Challenges of adapting vaccines for oral administration remain significant, but emerging techniques promise greater flexibility and efficiency.
Pressures to streamline development and production continue to ramp up in many areas of the pharmaceutical industry. This is particularly true in the field of solid oral dosage forms for vaccines, which now account for more than 60 percent of all pharma manufacturing worldwide.
Even as developers and manufacturers work to optimize formulations and manufacturing pipelines for new drugs, many are simultaneously creating new formulations and improved dosage forms for active pharmaceutical ingredients (APIs) they already own. Thus, a developer hoping to capture a slice of the solid oral vaccine market must compete not only against other drugs, but also against an array of ever-evolving formulations and dosage forms for these pharmaceuticals.
And despite the relative straightforwardness of manufacturing solid oral doses, the increasing intricacy of drug development and processing pipelines have spurred many developers to seek assistance from contract manufacturing organizations (CMOs) that specialize in producing specific types of oral vaccines. With those challenges in mind, this article will examine several key trends in solid oral vaccine production, and emphasize related considerations in the selection of a manufacturing partner.
The development and manufacturing of solid oral vaccines pose greater challenges than many conventional oral dosage forms.
While most vaccines are delivered via intramuscular or subcutaneous injection, a growing number of pharma developers have turned to sachets and blisters for the delivery of vaccines. But although oral vaccines may be easier to administer, they also bring a number of unique challenges.
Like other biologics, oral vaccines must be processed and stored in ways that preserve the efficacy of the biological agents they contain. This means sterility must be sustained throughout the manufacturing pipeline, from the moment the antigens arrive (or are generated) in the lab, to the addition of excipients, water, and other formulation components, to the filling, sealing and packaging stages.
Manufacturing, packaging and storage of solid oral vaccines must be performed at temperatures that cause minimal or no harm to the antigens. This means techniques such as hot tablet pressing, which are often used in the production of solid oral dosage forms, will likely be impractical for vaccines, as the high and temperatures and pressures may destroy the very proteins that lend the vaccine its efficacy.

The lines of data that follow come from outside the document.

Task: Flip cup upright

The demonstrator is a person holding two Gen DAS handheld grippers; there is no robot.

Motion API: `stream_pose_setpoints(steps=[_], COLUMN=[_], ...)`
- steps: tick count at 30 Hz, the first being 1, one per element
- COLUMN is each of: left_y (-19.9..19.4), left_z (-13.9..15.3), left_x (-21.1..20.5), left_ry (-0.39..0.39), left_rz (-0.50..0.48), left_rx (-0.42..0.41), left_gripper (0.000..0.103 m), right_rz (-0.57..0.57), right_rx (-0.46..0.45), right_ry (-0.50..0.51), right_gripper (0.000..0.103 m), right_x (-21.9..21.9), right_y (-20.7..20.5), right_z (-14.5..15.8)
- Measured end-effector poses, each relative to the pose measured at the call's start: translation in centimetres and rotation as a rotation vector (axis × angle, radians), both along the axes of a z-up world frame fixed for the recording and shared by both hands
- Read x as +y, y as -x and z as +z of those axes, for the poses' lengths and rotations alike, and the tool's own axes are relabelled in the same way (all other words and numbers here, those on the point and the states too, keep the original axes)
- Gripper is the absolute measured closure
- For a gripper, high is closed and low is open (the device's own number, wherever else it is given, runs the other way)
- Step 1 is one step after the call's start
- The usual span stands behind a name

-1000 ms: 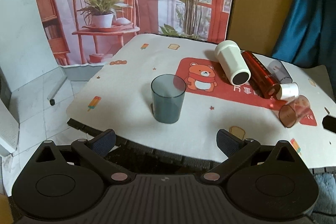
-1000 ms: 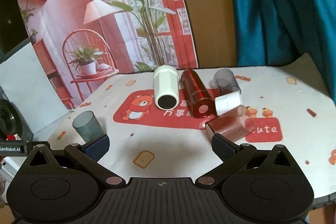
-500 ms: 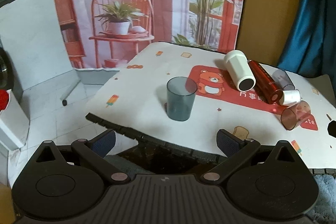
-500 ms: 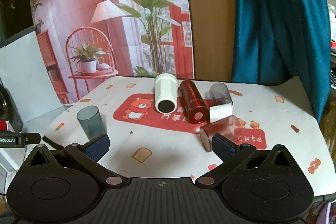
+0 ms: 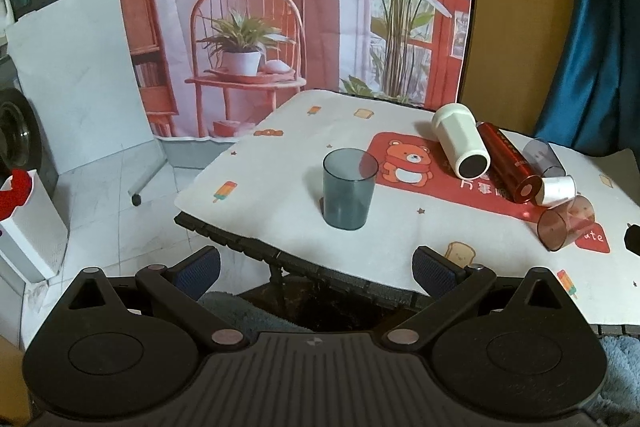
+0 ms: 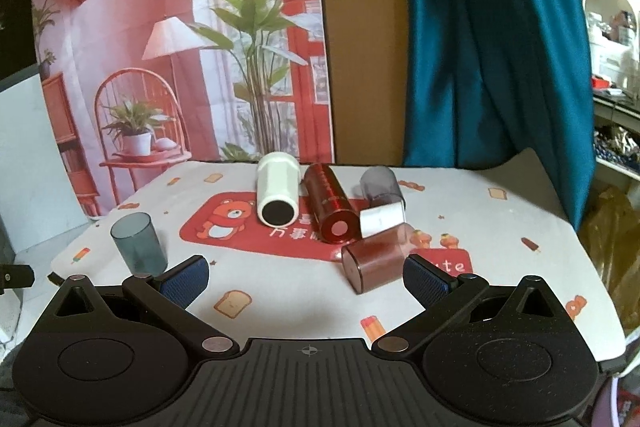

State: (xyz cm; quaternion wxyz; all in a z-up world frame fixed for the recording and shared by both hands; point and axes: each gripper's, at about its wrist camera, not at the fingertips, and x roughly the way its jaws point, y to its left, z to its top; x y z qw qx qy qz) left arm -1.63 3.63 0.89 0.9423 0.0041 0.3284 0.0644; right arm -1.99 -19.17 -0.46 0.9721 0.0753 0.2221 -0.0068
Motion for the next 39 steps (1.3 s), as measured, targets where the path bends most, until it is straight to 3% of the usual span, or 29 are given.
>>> stream_pose_setpoints(steps=[39], left_y=[-0.2], left_z=[-1.1], left_x=[-0.2], left_ry=[-0.003], left_rz=[-0.015], left_rx=[0.048], left_gripper=[0.000], right_rz=[-0.006], right_rx=[0.071], right_ry=[-0.007], right_gripper=[0.000], right_x=[0.1], right_y=[-0.7], right_z=[-1.6])
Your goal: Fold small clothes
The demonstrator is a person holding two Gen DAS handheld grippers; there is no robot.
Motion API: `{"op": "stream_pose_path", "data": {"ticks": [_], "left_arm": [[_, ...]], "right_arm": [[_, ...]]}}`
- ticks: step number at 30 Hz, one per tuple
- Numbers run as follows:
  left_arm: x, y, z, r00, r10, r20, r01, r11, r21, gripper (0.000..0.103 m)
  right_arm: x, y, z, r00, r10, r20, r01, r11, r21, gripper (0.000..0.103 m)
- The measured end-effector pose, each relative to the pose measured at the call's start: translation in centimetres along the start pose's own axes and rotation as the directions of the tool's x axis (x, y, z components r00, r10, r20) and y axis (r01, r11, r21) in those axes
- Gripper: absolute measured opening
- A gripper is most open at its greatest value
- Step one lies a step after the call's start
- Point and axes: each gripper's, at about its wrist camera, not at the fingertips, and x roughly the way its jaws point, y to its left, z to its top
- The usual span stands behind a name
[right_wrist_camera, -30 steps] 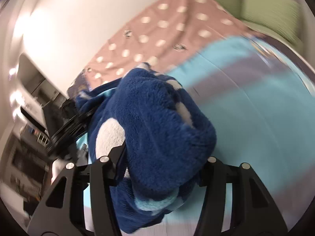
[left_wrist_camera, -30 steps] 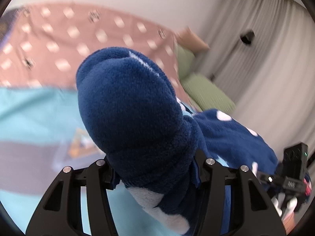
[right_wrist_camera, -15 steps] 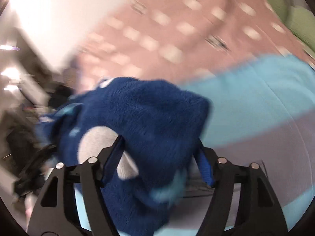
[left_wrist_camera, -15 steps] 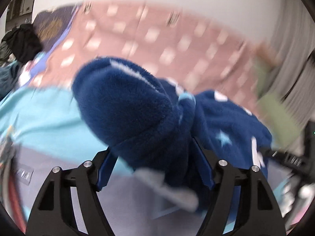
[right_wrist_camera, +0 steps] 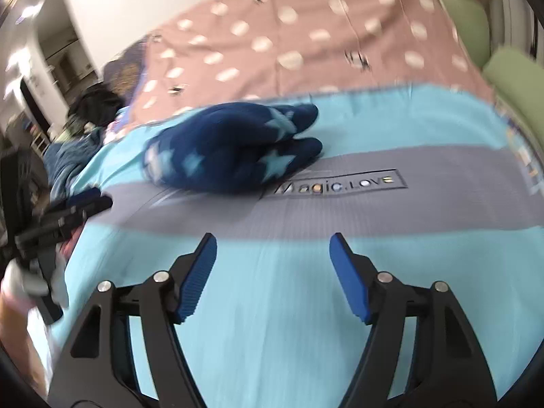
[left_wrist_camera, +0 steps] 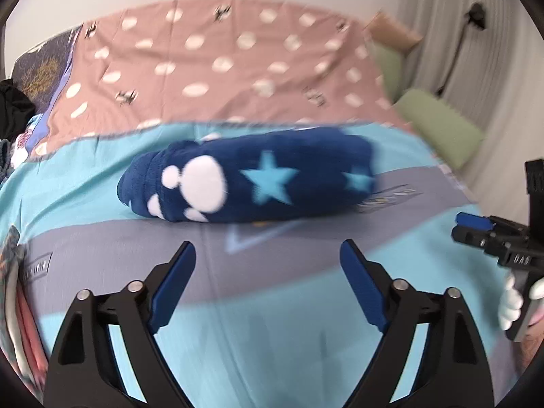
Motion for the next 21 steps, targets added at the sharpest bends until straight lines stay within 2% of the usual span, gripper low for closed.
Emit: {"op": "stream_pose_path", "data": {"ticks": [1, 3, 6, 9, 10, 12, 14, 16, 19, 21], "left_arm": [[-1.4, -0.7, -0.5, 1.0, -0.01, 0.018, 0.01, 1.0, 0.006, 0.096], [-5.0, -2.5, -2.2, 0.997, 0.003, 0.081, -0.007, 0.999, 0.041, 0.099], [-9.2, -4.6, -4.8, 0.984, 0.069, 0.164, -0.076, 0.996, 0.04, 0.102], [-13.4, -7.5, -7.5, 0.977, 0.133, 0.169, -0.132, 0.991, -0.015, 0.102], [-14.2, -8.1, -8.0, 0.975, 0.154, 0.162, -0.152, 0.988, -0.028, 0.102], [-16.3, -10.1, -9.5, 0.961, 0.24, 0.137, -0.237, 0.971, -0.039, 0.102], [-18.0, -11.9, -10.9, 0.934, 0.327, 0.141, -0.327, 0.945, -0.023, 0.102], [-19.3, -12.8, -11.9, 0.926, 0.34, 0.163, -0.344, 0.939, -0.006, 0.102], [-21.2, -13.8, -13.1, 0.931, 0.326, 0.164, -0.329, 0.944, -0.006, 0.102], [-22.2, -14.3, -13.6, 0.922, 0.351, 0.167, -0.352, 0.936, -0.02, 0.102]], "right_arm": [[-2.4, 0.7, -1.2, 0.999, -0.003, 0.039, 0.004, 1.0, -0.023, 0.079], [-6.7, 1.8, -3.4, 0.992, -0.016, 0.123, 0.021, 0.999, -0.039, 0.086], [-12.4, 3.8, -6.1, 0.964, -0.044, 0.261, 0.058, 0.997, -0.046, 0.101], [-17.8, 6.3, -9.5, 0.91, -0.074, 0.408, 0.093, 0.995, -0.028, 0.101], [-18.7, 6.8, -10.4, 0.902, -0.081, 0.425, 0.097, 0.995, -0.017, 0.101], [-20.3, 7.5, -11.7, 0.9, -0.085, 0.427, 0.09, 0.996, 0.01, 0.101], [-21.6, 7.9, -12.8, 0.908, -0.064, 0.413, 0.054, 0.998, 0.036, 0.101], [-22.7, 8.0, -13.8, 0.913, -0.067, 0.401, 0.045, 0.997, 0.064, 0.101], [-23.4, 8.4, -14.7, 0.923, -0.09, 0.374, 0.07, 0.995, 0.065, 0.101], [-23.9, 8.8, -15.3, 0.931, -0.1, 0.352, 0.088, 0.995, 0.05, 0.101]]}}
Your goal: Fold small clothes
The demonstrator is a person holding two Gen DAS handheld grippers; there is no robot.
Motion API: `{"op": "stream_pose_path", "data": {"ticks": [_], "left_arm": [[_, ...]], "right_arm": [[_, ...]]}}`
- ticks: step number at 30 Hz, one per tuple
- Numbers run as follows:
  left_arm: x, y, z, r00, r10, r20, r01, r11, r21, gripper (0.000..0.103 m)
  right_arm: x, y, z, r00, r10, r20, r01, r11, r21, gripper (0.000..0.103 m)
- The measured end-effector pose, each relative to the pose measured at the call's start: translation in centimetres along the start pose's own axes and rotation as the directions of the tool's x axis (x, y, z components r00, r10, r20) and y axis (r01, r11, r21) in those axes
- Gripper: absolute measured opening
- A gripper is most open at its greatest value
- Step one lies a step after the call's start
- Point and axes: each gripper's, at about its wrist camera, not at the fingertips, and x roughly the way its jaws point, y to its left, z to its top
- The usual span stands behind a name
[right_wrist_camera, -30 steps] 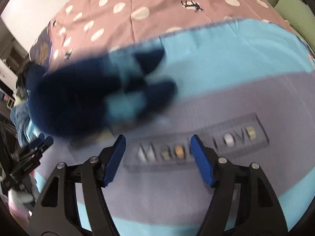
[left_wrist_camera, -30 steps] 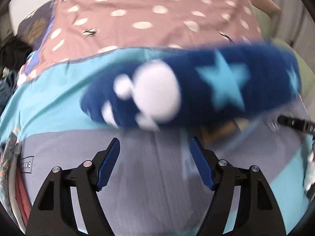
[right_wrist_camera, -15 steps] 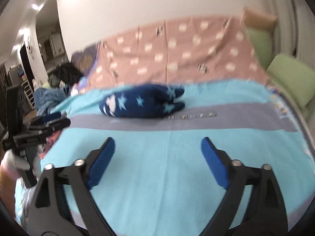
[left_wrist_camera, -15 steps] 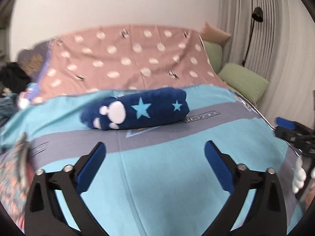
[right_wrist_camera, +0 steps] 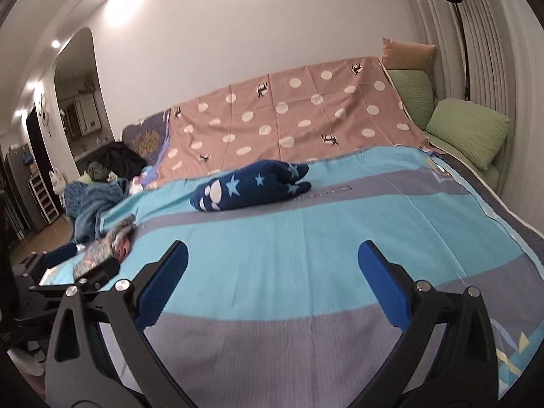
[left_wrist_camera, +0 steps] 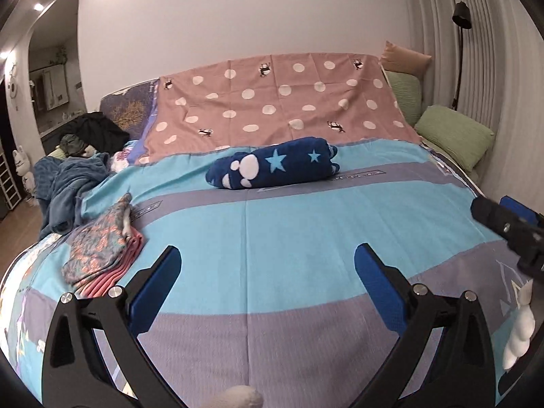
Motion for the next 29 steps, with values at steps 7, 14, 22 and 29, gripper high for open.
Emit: {"op": "stream_pose_path", "data": {"ticks": [7, 14, 22, 29], "left_arm": [[-1.6, 0.1, -0.4, 1.0, -0.015, 0.011, 0.016, 1.0, -0.014, 0.102], [-2.3, -0.2, -0.5, 0.999, -0.016, 0.03, 0.016, 1.0, 0.001, 0.102], [-2.5, -0.6, -0.6, 0.999, -0.044, 0.029, 0.044, 0.999, 0.012, 0.102], [-2.6, -1.0, -0.8, 0.999, -0.047, 0.023, 0.047, 0.999, 0.013, 0.102]], "right_arm": [[-1.5, 1.6, -0.8, 1.0, -0.018, -0.016, 0.017, 0.998, -0.056, 0.101], [-1.5, 1.9, -0.8, 0.999, -0.041, -0.031, 0.039, 0.997, -0.06, 0.101], [-1.7, 1.9, -0.8, 0.998, -0.05, -0.036, 0.047, 0.996, -0.069, 0.101], [-1.9, 1.9, -0.7, 0.998, -0.051, -0.037, 0.048, 0.996, -0.073, 0.101]]}}
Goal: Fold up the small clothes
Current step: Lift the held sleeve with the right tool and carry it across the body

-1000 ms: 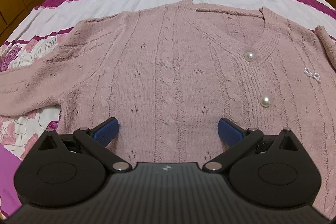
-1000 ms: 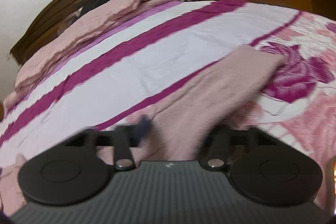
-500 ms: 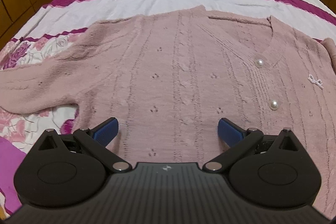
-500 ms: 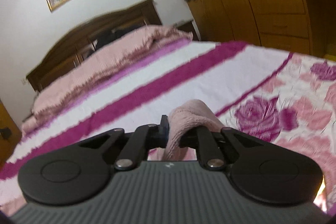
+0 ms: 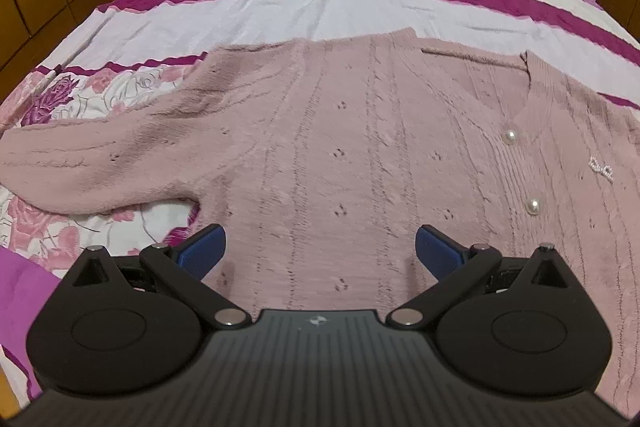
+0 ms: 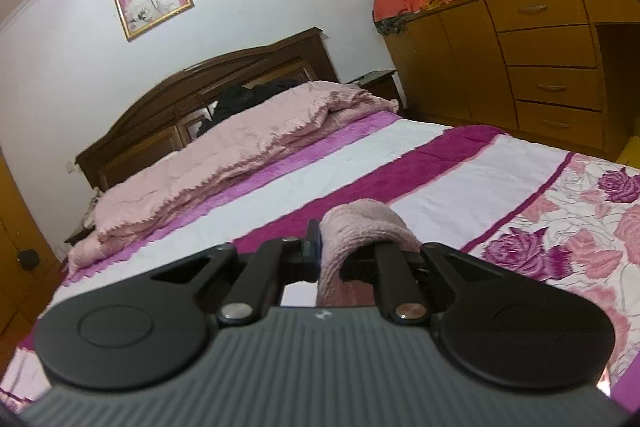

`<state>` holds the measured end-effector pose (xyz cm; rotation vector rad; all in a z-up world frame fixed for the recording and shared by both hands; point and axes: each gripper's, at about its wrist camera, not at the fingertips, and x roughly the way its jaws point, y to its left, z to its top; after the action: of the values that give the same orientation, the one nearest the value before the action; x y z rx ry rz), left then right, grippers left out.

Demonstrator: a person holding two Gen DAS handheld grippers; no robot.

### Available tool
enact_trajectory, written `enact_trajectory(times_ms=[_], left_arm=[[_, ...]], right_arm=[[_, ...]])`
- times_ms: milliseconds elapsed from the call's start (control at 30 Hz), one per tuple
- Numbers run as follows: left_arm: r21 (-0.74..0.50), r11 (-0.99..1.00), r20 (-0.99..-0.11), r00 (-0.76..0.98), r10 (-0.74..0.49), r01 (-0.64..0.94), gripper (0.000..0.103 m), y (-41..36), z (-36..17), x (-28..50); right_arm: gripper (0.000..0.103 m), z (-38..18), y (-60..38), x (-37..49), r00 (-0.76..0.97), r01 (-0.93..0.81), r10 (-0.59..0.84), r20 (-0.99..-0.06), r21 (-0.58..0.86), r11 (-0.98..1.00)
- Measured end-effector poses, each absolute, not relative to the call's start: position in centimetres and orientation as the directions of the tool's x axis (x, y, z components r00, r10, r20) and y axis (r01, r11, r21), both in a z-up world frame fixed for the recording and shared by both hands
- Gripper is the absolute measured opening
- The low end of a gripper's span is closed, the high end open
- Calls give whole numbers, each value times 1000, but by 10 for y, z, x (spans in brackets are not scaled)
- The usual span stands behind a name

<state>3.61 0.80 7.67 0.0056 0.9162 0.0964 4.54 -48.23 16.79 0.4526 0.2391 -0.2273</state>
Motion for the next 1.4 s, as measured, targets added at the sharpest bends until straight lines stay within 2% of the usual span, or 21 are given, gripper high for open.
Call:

Most oral vaccines must also be stored and transported in an unbroken cold chain, designed to prevent inadvertent degradation of the vaccine’s biologic components. While cold chain storage greatly extends the shelf life of a vaccine, it also places strict limitations on the components of the formulation, which must not undergo state changes or chemical modifications while stored at extremely low temperatures.
To address these issues, some CMOs are developing new techniques for solid oral vaccine manufacturing.
Because the antigens central to many vaccines are too delicate to survive conventional manufacturing processes for solid oral dosage forms, an increasing number of developers and CMOs are now targeting their research toward novel techniques and technologies that enable vaccines to be delivered orally in solid sachets and blisters.
One set of techniques focuses on the use of artificial vesicles, which contain and preserve antigens even when the formulation as a whole is subjected to dehydration. These vesicles, which are typically built around complex chains of glucose molecules, can resist fluctuations in temperature, pressure and mechanical stress that would degrade and destroy most antigens. The resulting tablets deliver the vesicles into the recipient’s digestive tract, where the vesicles are rehydrated and dissolved, releasing the preserved antigens they contain.
Another approach centers on the use of thermodynamically stable powder consisting of virosomes: virus-like particles that exhibit many of the same antigenic traits as inactivated viruses, but contain none of the nucleic acids that degrade under heat and stress. While this set of techniques is still in the early development stage, it may eventually enable manufacturers to develop a set of adaptable processes for producing many varieties of virosome-based dosage forms for solid oral vaccines.
Even as more innovative techniques are introduced into the solid oral vaccine space, many of the core challenges are likely to remain the same. Antigens will still need to be preserved in sterile environments until they can be introduced into some form of preservative container, or used to generate virosomes. These issues have only just begun to be explored in detail, and will continue to spark research for decades to come.
Meanwhile, on the manufacturing side, facilities will still need to preserve antigens in an efficacious form, all the way to the point of delivery. And as techniques for solid oral vaccines become more standardized, manufacturers will face increasing competitive pressure to streamline and optimize their production pipelines. Future innovations on the development side will force CMOs to adopt more flexible and efficient processes for the production of solid oral vaccines, in order to stay ahead of competitors and meet the ever-growing demand for these dosage forms.
This fast-changing subsector of the vaccine marketplace presents significant opportunities for developers and CMOs willing to take a calculated risk on emerging techniques. Solid oral dosage forms have only begun to demonstrate their potential as tools for the administration of antigens, and as the sector continue to expand, developers who remain focused on injectables and other conventional vaccine dosage forms may soon find they’re losing market share to firms who took an early leap into the future.